Letting Your Pet Die Peacefully With You At Home

Tips & Advice → Letting Your Pet Die Peacefully With You At Home

The passing away of a pet is grueling, especially if you have to make the decision to euthanize your beloved dog. Nowadays there are more options with pet hospice and the availability of veterinarians who perform in-home euthanasia.

Across the country, more and more veterinarians are marketing pet hospice care as a means for pet owners and their animals to have a more peaceful passing in the security of their homes. The idea is the same as with humans. No life-saving heroic measures are taken, but you beloved dog is made comfortable with pain medication and even anti-anxiety drugs. This gives owners time to say goodbye and to grieve in private and for animals to be surrounded by family as their life ends.

The International Association of Animal Hospice and Palliative Care (IAAHPC), a group started in 2009, is dedicated to providing comfort-oriented care to companion animals as they approach the end of life. Animal hospice is not new. According to the IAAHPC, animal hospice is defined as "care for animals, focused on the patients and family's needs; on living life as fully as possible until the time of death [with or without intervention]; and on attaining a degree of preparation for death."

Lap of Love is another organization devoted to pet hospice care and in-home euthanasia. They have 68 vet partners in 18 states and enable pet owners to choose a favorite place in their home or a favorite garden spot for end-of-life-care. Acknowledging that saying goodbye to your pet is one of the most difficult decisions you will ever have to make, they provide sedation, a memorial keepsake (clay paw print made at your home), and transportation for cremation. A hospice or euthanasia visit from Lap of Love generally costs $200 or $250. 
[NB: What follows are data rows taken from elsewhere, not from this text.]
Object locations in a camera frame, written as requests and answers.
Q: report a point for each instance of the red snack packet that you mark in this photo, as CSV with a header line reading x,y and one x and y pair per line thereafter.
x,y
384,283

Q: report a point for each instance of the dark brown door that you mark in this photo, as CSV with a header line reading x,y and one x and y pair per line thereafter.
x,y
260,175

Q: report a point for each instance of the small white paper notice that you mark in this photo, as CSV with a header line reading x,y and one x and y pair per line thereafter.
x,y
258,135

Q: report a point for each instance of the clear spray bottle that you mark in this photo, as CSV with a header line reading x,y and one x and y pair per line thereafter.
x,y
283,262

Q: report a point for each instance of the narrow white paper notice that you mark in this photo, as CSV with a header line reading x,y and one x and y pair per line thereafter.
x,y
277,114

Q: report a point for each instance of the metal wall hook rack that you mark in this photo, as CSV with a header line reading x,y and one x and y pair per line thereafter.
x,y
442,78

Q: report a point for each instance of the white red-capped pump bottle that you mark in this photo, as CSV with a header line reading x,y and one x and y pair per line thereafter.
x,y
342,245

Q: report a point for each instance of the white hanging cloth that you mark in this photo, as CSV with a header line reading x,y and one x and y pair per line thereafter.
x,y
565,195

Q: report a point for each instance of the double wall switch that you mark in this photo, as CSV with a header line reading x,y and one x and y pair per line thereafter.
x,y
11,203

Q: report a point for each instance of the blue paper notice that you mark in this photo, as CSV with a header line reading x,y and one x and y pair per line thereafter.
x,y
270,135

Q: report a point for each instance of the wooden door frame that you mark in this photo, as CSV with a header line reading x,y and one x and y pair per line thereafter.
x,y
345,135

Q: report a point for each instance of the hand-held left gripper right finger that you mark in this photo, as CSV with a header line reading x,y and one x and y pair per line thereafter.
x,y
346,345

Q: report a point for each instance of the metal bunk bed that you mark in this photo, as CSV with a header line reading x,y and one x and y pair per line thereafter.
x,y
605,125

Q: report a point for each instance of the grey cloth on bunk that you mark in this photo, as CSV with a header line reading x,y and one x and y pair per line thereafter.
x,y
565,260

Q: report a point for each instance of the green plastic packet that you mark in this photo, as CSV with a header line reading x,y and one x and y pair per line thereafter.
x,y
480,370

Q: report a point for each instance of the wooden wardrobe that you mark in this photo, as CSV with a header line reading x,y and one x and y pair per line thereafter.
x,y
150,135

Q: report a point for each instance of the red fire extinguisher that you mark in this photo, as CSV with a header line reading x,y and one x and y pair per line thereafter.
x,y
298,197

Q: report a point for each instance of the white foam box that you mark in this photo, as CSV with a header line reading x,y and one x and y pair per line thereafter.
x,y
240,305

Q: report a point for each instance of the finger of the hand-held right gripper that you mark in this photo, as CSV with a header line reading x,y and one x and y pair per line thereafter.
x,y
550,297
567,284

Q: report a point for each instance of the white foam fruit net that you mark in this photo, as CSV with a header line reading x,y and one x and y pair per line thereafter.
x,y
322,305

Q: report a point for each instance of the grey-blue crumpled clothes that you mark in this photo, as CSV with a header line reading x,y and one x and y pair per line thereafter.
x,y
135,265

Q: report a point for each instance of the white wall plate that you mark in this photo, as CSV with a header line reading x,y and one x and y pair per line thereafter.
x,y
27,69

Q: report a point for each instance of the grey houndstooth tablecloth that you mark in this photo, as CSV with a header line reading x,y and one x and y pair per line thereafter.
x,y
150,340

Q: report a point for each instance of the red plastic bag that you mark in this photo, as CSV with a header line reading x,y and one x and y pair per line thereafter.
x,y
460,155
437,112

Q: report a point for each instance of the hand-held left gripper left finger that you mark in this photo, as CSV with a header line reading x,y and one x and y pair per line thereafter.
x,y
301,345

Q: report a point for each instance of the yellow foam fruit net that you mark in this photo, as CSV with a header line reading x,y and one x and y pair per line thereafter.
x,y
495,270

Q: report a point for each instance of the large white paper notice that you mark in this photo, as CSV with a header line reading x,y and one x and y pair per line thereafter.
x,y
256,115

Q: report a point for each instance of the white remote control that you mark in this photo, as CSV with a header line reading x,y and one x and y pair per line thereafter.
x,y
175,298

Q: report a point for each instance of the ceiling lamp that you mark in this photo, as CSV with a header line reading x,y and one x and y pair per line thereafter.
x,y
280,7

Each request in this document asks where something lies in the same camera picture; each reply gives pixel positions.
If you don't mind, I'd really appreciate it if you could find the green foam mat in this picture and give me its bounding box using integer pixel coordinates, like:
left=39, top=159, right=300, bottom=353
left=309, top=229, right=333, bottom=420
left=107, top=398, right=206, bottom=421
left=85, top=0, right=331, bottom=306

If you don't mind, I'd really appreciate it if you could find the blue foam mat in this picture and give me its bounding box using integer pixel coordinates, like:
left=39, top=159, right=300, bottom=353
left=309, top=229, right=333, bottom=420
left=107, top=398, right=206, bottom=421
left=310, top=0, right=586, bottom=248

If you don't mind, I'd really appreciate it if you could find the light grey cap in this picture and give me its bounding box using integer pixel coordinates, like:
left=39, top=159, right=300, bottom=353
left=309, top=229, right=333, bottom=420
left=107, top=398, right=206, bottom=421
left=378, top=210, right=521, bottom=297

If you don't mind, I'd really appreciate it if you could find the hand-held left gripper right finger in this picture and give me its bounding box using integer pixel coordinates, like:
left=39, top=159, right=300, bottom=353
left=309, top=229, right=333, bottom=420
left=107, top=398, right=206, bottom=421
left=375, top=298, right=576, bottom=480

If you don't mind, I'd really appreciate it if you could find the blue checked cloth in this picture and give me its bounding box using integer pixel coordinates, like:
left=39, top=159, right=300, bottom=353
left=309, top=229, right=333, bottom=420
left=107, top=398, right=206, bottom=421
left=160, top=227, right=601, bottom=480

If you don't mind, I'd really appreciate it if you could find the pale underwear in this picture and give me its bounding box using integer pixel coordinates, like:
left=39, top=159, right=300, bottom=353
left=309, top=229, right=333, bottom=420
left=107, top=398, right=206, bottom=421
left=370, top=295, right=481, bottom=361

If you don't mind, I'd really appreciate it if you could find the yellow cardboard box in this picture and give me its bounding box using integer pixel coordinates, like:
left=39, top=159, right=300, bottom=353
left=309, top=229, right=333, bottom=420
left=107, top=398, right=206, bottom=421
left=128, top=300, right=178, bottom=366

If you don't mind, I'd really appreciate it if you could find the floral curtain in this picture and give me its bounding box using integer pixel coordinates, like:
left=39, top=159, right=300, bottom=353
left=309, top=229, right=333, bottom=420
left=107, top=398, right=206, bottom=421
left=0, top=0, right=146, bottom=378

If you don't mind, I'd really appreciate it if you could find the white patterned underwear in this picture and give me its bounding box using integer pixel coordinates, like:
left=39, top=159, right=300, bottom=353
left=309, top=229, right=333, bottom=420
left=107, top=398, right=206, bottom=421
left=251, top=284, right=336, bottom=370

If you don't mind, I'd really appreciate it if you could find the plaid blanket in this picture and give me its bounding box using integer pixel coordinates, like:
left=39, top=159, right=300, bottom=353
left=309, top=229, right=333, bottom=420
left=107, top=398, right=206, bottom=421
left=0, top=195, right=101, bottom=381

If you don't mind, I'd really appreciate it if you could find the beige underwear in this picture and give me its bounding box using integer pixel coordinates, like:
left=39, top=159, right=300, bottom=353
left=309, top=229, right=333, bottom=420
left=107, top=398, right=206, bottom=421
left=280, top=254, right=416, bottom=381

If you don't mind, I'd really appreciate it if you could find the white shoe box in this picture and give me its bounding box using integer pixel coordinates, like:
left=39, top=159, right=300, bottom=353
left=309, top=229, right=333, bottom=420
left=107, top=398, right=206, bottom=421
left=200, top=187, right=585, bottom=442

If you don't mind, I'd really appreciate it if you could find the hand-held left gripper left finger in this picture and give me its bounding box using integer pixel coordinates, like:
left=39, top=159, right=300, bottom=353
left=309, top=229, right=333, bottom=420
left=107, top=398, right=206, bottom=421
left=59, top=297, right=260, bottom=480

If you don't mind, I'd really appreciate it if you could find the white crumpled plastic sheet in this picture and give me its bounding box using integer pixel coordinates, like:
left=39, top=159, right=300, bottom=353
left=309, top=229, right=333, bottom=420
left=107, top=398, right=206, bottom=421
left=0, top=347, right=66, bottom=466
Deciding when the right time to euthanize your pet is heartbreaking, but it depends on the quality of life your pet has. While some dogs die suddenly without warning, other dogs give signs that their death is near. Although your veterinarian will have the best recommendation as to your pets condition, here are some symptoms that may show he/she is in distress:

  • Pain
  • Complete loss of appetite
  • Incontinence
  • Extreme fatigue
  • Total loss of mobility or lack of coordination
  • Loss of happiness - no longer enjoys food and toys
  • Mental confusion

Most of us share an intense bond with our pets, so their passing brings on intense feelings of grief and devastation. Whatever you can do to make it easier for you, your pet and your surviving pet to ease the pain is the route you should take.